Aunque D. César, nuestro obispo, y mi compañero de columna y Vicario General, Ángel Galindo, trataron el tema de la Resurrección, pido licencia a los queridos lectores para volver sobre el tema puesto que todavía estamos estrenando Pascua. En realidad, a los ocho días.
Debo reconocer que me dejan insatisfecho los relatos de la Resurrección. Me hubiera gustado que fueran más y con más detalles. Que Jesús respondiera a más preguntas. Pero no sólo porque es la piedra que sujeta el arco de la fe en Jesucristo, sino porque nos llenan de alegría.
Es verdad que el júbilo se extiende en gran medida al libro de los Hechos, que es un relato alegre y vital que muestra los efectos de quienes han experimentado el encuentro con el resucitado. Y también es verdad que para Pablo, lo realmente importante es este Cristo resucitado hasta el punto de no hacer ninguna mención a la vida de Jesús si exceptuamos el recuerdo de la Cena Pascual y el sentido de la muerte en cruz. Por cierto que en Hechos, Lucas pone en boca de Pablo una cita que no existe en los Evangelios, pero que nos resulta muy familiar: “Hay más gozo en dar que en recibir”.

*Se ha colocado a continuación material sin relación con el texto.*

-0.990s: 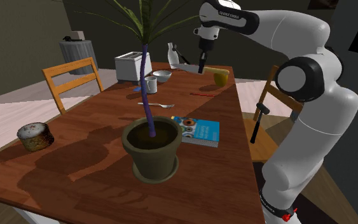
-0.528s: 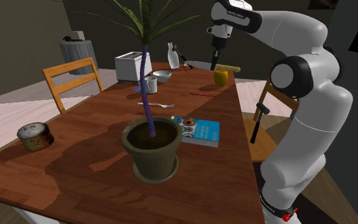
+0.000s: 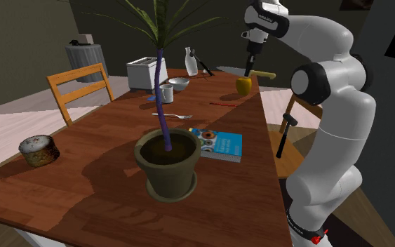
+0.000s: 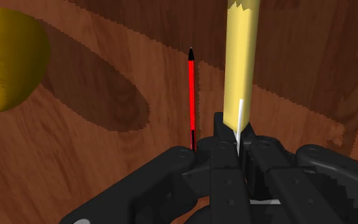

Los Evangelios nos cuentan siete relatos de encuentros con el resucitado: las mujeres junto al sepulcro, en sus diversas interpretaciones; dos en el Cenáculo, una en la que falta Tomás y otra en la que está; los discípulos que van camino de Emaús; dos encuentros en Galilea, una junto al lago y otra en un monte y, finalmente, en el momento de la Ascensión.
Pablo, además de su encuentro camino de Damasco, menciona otras apariciones, entre ellas una a Pedro que, curiosamente no aparece en ninguno de los Evangelios, y otra a más de quinientos hermanos. Además los Hechos de los Apóstoles también hacen referencia a otras apariciones.
Estos relatos son caóticos si los comparamos con el relato de la Pasión, que, con ligeros matices, sigue el mismo esquema en los cuatro evangelios. Felipe Fernández Ramos dice que es porque “estamos en el mundo de la representación” queriendo decir que la Resurrección se mueve en el ámbito de la fe testimoniada. Y Joachim Jeremías dice que el hecho de que no haya un relato estructurado se debe “a la multitud de sucesos de la más diversa índole que fueron sucediendo a lo largo de un largo espacio de tiempo, probablemente años”. El hecho de que se hable de cuarenta días de la Pascua se debe más a motivos litúrgicos que reales.
Estos relatos, por tanto, son experiencias de vida. En cada uno de ellos encontramos a unos personajes perdidos, desconcertados, temerosos, tristes o decepcionados. El encuentro con el Resucitado los revitaliza, los cambia radicalmente y, algo que siempre sucede, les llena de alegría.
Si en el que leimos el Primer Domingo de Pascua, no es propiamente un relato de encuentro con el resucitado, puesto que Jesús es más bien un desaparecido, en el de este Domingo nos muestra el encuentro con una comunidad temerosa y encerrada en sí misma en la que falta Tomás.
Me voy a fijar en la expresión “A los ocho días”, que es recurrente en estos relatos, porque tiene un significado profundo. El octavo día es el día siguiente al final de la creación y representa la plenitud, la llegada del mundo definitivo. Por eso, el domingo, “Dominus Dei”, es el día del Señor, el día de la comunidad y es, al mismo tiempo, el primer día de la Semana y el octavo. El primero porque nos recuerda que la resurrección de Jesús abre el tiempo nuevo y el octavo porque es ya el momento más allá del tiempo.
Finalmente, en el Evangelio de este domingo aparece Tomás. Es frecuente verlo destacado en la iconografía oriental en la que se muestra la Muerte y Asunción (Dormición y Tránsito) de la Virgen María. Mientras todos los discípulos miran al sepulcro, Tomás mira a lo alto y señala con su dedo el alma de María llegando al cielo. Se puede ver en el cuadro de Ribera que está en el Santuario de la Fuencisla.